INSTRUCTIONS TO FOLLOW |
The response should hold each line from the entries below where "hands" is found.

STORED DATA |
--- START ---
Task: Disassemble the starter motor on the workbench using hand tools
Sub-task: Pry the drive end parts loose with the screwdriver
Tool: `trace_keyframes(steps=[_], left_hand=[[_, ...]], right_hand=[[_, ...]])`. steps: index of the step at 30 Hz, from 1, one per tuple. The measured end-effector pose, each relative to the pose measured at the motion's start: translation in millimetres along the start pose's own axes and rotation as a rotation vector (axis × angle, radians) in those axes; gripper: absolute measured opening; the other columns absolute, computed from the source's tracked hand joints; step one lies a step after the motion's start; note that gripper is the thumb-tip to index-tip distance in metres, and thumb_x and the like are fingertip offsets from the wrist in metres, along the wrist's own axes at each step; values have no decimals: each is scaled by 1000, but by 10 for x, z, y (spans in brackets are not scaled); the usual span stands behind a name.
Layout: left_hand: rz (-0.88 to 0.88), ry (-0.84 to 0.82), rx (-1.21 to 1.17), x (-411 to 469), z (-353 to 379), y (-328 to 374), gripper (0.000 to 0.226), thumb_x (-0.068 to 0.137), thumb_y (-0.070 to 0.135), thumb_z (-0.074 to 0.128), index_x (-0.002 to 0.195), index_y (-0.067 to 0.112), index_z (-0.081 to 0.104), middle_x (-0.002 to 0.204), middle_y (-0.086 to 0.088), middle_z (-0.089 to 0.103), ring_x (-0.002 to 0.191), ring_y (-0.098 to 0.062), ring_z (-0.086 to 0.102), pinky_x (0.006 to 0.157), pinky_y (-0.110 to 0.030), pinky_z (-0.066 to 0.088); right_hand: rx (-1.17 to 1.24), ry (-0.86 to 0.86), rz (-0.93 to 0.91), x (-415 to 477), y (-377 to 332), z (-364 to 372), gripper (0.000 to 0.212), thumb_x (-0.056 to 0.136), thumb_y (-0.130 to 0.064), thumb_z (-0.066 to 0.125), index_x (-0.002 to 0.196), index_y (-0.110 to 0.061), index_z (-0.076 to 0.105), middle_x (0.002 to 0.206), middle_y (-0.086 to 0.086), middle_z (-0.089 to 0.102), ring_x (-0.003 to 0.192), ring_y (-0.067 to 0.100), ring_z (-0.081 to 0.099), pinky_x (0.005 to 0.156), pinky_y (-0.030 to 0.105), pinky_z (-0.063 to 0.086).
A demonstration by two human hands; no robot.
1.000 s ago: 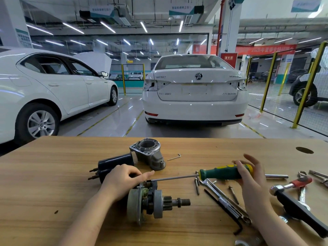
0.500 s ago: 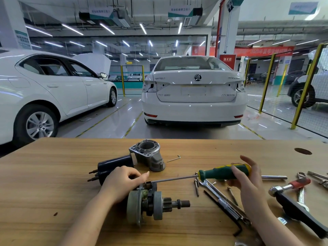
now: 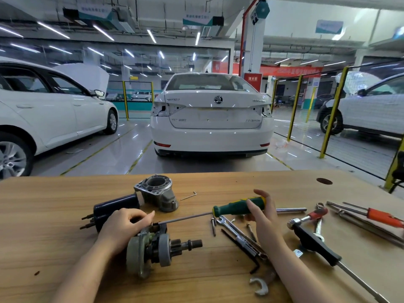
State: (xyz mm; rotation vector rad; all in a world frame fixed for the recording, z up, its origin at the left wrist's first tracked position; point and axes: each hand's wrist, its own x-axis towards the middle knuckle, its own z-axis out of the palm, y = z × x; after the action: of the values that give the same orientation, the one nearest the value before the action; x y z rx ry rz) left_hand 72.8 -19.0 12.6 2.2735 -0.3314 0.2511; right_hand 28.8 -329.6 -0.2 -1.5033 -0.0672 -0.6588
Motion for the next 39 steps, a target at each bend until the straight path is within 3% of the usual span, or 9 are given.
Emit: trace_keyframes(steps=[6,12,14,16,19,24,30,34,39], left_hand=[[-19,36,-1,-83,-16,32,60,48,80,34,68,34,68,64,12,66,71,-7,61,60,-26,38],[-60,-56,151,-100,-12,79,61,55,78,37,80,31,67,83,9,68,80,-8,59,65,-27,43],[-81,-67,186,-108,4,95,55,61,72,37,81,31,66,86,9,67,82,-9,58,68,-28,44],[-85,-66,201,-115,22,100,50,65,73,40,80,32,64,86,9,65,82,-9,57,67,-27,44],[-91,-62,242,-135,48,96,34,83,63,51,81,31,64,91,6,67,84,-12,57,72,-30,48],[-98,-76,251,-177,62,116,30,86,56,52,82,29,65,92,1,67,89,-19,58,78,-34,48],[-104,-87,232,-292,47,160,36,85,55,51,88,24,68,96,-3,68,91,-21,58,80,-35,49],[-105,-94,207,-377,21,194,53,75,73,48,86,25,67,95,1,66,94,-20,58,79,-33,47],[-81,-64,212,-401,10,217,40,78,68,52,75,30,64,91,4,69,83,-12,58,73,-30,48]], right_hand=[[56,45,-11,-41,-183,81,8,94,-9,48,95,-16,52,81,4,48,54,-4,55,48,14,46],[147,222,-15,-149,-333,125,18,97,-12,42,85,-22,52,80,-1,47,69,1,53,57,9,43],[137,230,6,-197,-327,96,18,97,-14,43,85,-22,52,82,0,47,78,8,51,67,15,45],[138,224,27,-239,-352,74,17,97,-15,42,86,-23,52,84,2,47,82,18,48,77,32,45],[134,231,35,-305,-433,62,16,97,-14,43,88,-23,52,85,2,46,81,19,47,75,34,45],[131,230,77,-440,-509,-1,16,97,-16,44,87,-26,52,87,2,47,83,18,50,84,42,48],[88,166,70,-531,-552,-102,14,97,-21,43,89,-30,52,89,1,50,81,13,54,64,21,51],[80,155,61,-521,-547,-122,10,98,-26,41,94,-30,49,92,1,50,85,15,54,64,21,51],[115,186,185,-392,-481,-155,22,90,-39,53,99,-21,44,98,7,54,89,16,58,65,21,52]])
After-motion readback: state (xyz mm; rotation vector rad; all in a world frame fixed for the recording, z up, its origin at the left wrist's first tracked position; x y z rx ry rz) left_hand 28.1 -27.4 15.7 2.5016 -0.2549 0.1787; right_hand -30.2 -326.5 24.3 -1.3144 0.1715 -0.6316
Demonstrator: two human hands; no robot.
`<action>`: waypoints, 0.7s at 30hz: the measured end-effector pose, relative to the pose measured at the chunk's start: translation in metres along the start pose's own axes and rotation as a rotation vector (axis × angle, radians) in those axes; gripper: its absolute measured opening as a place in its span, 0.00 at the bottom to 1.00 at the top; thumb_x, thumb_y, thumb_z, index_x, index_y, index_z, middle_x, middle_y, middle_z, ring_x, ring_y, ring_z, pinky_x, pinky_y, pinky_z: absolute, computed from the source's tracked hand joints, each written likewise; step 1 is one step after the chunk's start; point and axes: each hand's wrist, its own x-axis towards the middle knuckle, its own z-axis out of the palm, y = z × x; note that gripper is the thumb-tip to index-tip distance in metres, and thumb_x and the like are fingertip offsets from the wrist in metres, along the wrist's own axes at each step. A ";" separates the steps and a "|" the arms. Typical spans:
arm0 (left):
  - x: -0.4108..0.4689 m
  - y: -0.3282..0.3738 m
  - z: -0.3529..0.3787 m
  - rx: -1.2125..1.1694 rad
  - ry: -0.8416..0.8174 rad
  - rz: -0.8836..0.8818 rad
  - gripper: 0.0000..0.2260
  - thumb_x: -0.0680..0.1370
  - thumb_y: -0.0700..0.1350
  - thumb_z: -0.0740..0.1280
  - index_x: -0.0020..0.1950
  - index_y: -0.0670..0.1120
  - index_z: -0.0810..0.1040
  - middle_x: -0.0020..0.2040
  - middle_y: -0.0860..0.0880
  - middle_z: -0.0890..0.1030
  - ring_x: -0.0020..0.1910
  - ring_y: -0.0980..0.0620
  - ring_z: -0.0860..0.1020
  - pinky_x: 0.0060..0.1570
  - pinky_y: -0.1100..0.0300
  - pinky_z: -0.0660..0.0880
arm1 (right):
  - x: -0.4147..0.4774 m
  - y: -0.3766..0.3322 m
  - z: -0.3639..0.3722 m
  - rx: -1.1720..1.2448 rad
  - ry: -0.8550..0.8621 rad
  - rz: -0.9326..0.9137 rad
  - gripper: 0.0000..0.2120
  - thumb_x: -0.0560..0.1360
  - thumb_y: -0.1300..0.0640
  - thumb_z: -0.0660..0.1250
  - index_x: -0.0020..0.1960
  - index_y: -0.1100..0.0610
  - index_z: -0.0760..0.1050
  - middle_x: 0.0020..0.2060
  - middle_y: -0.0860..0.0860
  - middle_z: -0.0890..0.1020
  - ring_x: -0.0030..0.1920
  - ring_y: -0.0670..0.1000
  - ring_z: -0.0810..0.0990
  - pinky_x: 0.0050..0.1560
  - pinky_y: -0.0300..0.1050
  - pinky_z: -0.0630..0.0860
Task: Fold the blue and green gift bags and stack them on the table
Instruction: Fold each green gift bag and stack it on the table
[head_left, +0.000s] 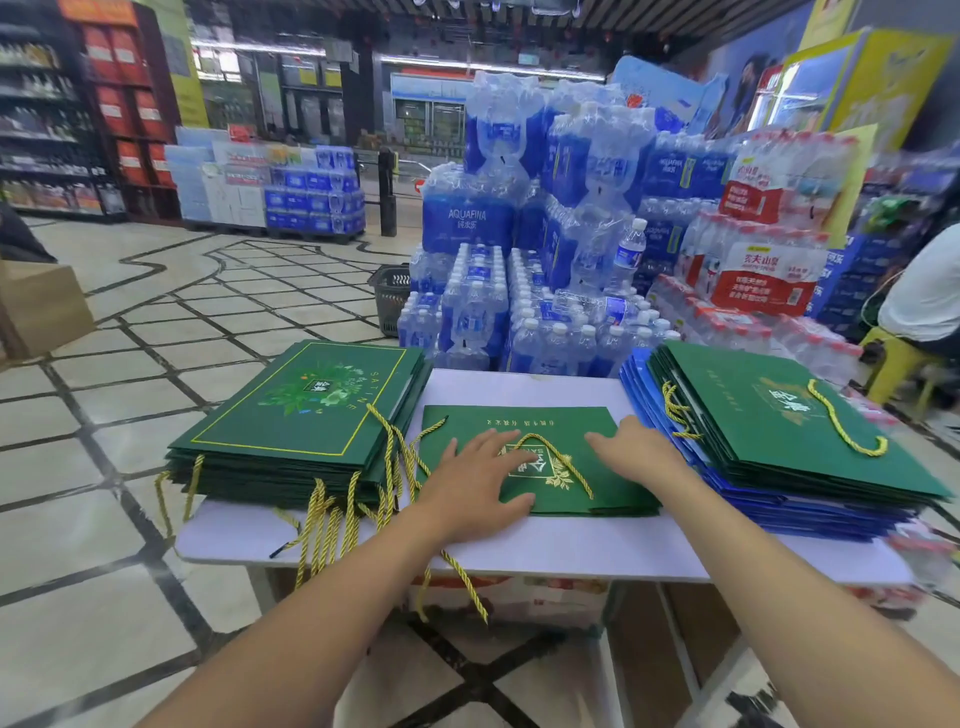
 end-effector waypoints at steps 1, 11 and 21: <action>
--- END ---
RESULT |
A demonstration by two human hands; no robot.
Demonstrator: two human hands; no robot.

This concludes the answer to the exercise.